## ABOUT THIS TASK
Could you restate every line of the data word for word?

## SUPPLIED MATERIAL
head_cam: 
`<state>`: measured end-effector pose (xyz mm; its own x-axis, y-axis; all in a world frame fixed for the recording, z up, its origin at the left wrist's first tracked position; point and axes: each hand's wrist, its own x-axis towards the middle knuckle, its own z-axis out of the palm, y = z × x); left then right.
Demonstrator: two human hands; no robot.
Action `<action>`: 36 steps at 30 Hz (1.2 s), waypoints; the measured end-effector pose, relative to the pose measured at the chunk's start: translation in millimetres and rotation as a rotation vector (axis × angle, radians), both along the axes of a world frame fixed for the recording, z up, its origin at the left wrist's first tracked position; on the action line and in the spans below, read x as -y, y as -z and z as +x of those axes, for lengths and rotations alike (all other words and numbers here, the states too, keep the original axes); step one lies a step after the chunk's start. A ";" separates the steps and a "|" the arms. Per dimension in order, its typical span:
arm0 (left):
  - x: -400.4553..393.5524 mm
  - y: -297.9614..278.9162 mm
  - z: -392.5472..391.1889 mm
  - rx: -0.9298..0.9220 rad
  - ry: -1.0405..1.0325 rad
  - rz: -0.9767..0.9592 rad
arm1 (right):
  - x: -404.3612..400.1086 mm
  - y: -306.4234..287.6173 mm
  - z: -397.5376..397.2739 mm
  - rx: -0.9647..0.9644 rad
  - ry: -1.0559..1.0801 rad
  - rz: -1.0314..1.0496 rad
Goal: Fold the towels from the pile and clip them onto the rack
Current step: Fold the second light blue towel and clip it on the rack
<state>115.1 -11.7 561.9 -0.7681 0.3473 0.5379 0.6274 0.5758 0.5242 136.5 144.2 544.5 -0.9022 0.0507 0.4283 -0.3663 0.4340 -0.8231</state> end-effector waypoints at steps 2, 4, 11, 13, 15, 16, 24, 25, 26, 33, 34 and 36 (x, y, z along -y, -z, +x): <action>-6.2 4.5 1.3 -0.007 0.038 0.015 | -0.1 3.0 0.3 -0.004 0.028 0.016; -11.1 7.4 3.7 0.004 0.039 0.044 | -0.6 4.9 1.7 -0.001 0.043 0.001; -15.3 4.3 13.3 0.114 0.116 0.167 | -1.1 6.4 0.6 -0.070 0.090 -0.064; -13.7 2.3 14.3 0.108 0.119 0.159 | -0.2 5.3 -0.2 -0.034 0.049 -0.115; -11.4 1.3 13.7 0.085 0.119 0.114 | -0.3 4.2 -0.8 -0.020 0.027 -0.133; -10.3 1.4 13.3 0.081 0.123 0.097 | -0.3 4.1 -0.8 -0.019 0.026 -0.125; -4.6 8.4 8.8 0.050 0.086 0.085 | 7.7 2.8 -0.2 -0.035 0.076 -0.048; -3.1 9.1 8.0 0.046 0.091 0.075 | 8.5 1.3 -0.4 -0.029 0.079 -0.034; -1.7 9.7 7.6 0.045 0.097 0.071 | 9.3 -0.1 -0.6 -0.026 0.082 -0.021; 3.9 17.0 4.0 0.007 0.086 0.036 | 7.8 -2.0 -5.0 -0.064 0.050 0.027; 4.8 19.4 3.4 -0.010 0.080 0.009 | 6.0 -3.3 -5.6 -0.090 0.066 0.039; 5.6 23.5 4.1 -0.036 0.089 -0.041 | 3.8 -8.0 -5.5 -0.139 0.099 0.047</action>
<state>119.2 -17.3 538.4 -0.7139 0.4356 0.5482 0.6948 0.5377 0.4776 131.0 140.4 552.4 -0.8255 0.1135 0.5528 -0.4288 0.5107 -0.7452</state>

## OUTPUT OF THE TASK
head_cam: 
`<state>`: measured end-effector pose (xyz mm; its own x-axis, y-axis; all in a world frame fixed for the recording, z up, its origin at the left wrist's first tracked position; point and axes: each hand's wrist, its own x-axis towards the middle knuckle, its own z-axis out of the palm, y = z × x); left then right.
Demonstrator: two human hands; no robot.
Action `<action>`: 36 steps at 30 Hz (1.2 s), waypoints; the measured end-effector pose, relative to the pose measured at the chunk's start: translation in millimetres and rotation as a rotation vector (axis × angle, radians), both along the axes of a world frame fixed for the recording, z up, its origin at the left wrist's first tracked position; on the action line and in the spans below, read x as -y, y as -z and z as +x of those axes, for lengths and rotations alike (all other words and numbers here, the states too, keep the original axes); step one lies a step after the chunk's start. A ";" separates the steps and a "|" the arms. Per dimension in order, its typical span:
arm0 (left):
  - x: -400.4553..393.5524 mm
  - y: -297.9614..278.9162 mm
  - z: -392.5472..391.1889 mm
  - rx: -0.9298..0.9220 rad
  - ry: -1.0405..1.0325 rad
  - rz: -0.9767..0.9592 rad
arm1 (right):
  - x: -404.3612..400.1086 mm
  - y: -306.4234..287.6173 mm
  - z: -397.5376..397.2739 mm
  - rx: -0.9647..0.9644 rad
  - ry: -1.0559..1.0801 rad
  - rz: -1.0314..1.0496 rad
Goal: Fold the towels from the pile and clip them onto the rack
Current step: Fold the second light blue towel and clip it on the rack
<state>115.1 -11.7 561.9 -0.7681 0.3473 0.5379 0.6274 0.5758 0.5242 136.5 144.2 544.5 -0.9022 0.0507 0.4283 -0.3663 0.4340 -0.8231</state> end-effector waypoints at steps 2, 4, 11, 13, 15, 16, 24, 25, 26, 33, 34 and 36 (x, y, z along -y, -z, +x): <action>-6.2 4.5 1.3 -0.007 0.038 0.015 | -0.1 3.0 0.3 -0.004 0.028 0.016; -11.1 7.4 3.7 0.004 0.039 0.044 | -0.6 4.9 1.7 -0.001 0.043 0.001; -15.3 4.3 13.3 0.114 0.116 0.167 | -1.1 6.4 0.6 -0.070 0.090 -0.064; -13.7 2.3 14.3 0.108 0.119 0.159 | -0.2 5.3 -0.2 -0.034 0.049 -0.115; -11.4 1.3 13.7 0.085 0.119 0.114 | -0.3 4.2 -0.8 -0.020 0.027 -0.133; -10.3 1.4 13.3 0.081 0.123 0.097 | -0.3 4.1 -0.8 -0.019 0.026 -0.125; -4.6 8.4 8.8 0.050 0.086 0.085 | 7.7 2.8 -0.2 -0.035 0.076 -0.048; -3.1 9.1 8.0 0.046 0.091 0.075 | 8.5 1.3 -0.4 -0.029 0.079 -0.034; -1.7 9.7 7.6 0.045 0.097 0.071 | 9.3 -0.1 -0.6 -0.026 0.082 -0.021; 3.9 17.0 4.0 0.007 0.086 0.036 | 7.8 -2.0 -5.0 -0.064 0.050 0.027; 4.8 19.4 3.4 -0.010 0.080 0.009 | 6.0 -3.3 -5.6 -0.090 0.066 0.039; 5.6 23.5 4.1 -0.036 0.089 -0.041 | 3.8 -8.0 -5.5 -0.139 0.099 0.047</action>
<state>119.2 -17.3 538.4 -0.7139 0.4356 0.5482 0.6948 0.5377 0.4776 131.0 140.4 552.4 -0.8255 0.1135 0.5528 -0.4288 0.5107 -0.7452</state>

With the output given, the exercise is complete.